Identify and copy all lines of the material where the string "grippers" is found.

##### INFORMATION PROVIDED

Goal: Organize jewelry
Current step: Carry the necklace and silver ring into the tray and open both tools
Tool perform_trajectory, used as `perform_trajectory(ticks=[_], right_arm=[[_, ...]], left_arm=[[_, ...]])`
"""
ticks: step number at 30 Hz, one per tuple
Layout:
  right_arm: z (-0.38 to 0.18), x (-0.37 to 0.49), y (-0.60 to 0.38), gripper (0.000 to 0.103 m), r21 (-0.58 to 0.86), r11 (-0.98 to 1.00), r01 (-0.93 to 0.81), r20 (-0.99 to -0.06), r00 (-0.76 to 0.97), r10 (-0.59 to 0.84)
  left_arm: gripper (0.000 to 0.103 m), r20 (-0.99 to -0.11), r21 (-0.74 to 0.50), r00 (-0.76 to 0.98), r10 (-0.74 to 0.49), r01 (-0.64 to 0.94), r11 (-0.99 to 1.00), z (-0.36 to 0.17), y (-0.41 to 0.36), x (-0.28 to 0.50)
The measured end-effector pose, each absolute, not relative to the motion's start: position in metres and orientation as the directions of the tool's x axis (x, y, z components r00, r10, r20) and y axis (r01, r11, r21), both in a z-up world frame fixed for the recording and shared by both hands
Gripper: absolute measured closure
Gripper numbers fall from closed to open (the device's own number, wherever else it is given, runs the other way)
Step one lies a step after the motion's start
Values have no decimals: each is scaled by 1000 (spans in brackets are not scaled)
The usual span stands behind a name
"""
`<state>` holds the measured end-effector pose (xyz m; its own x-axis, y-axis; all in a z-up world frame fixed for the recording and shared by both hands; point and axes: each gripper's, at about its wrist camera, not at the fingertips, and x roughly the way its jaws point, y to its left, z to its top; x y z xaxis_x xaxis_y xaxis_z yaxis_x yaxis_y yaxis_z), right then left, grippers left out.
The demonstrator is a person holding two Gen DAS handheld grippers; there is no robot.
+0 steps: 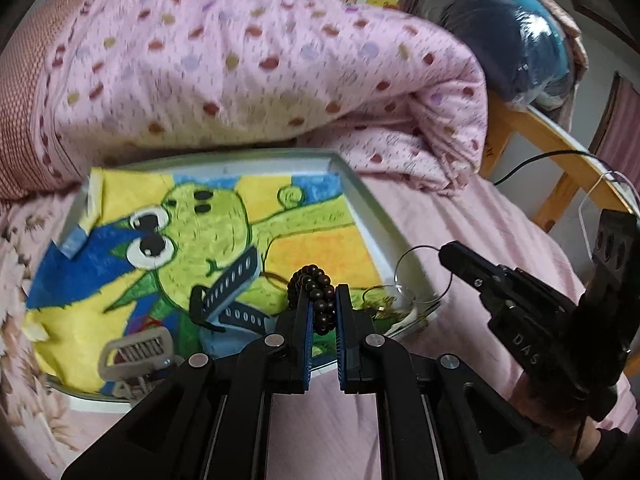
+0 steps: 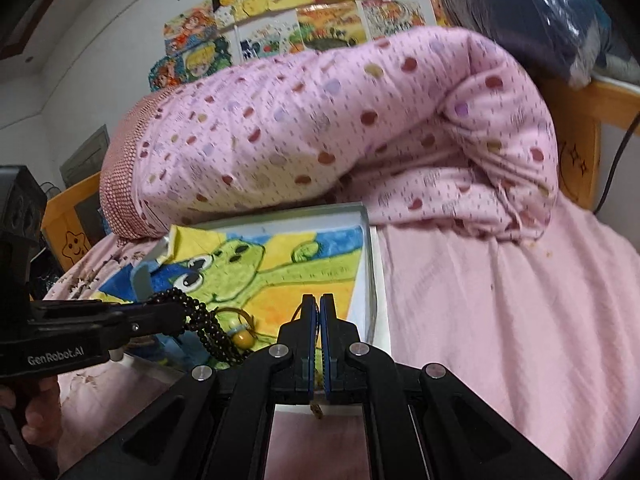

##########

#### SOLUTION TO THIS EXERCISE:
`<state>` holds the measured end-effector pose (xyz m; its own x-axis, y-axis; all in a z-up world frame fixed for the recording and shared by both hands; point and axes: each gripper's, at about its wrist camera, not at the fingertips, and x roughly the way its jaws point, y to its left, z to its top; x y z xaxis_x xaxis_y xaxis_z yaxis_x yaxis_y yaxis_z), right then left, grippers left out.
The demonstrator is a person holding two Gen DAS handheld grippers; there is no robot.

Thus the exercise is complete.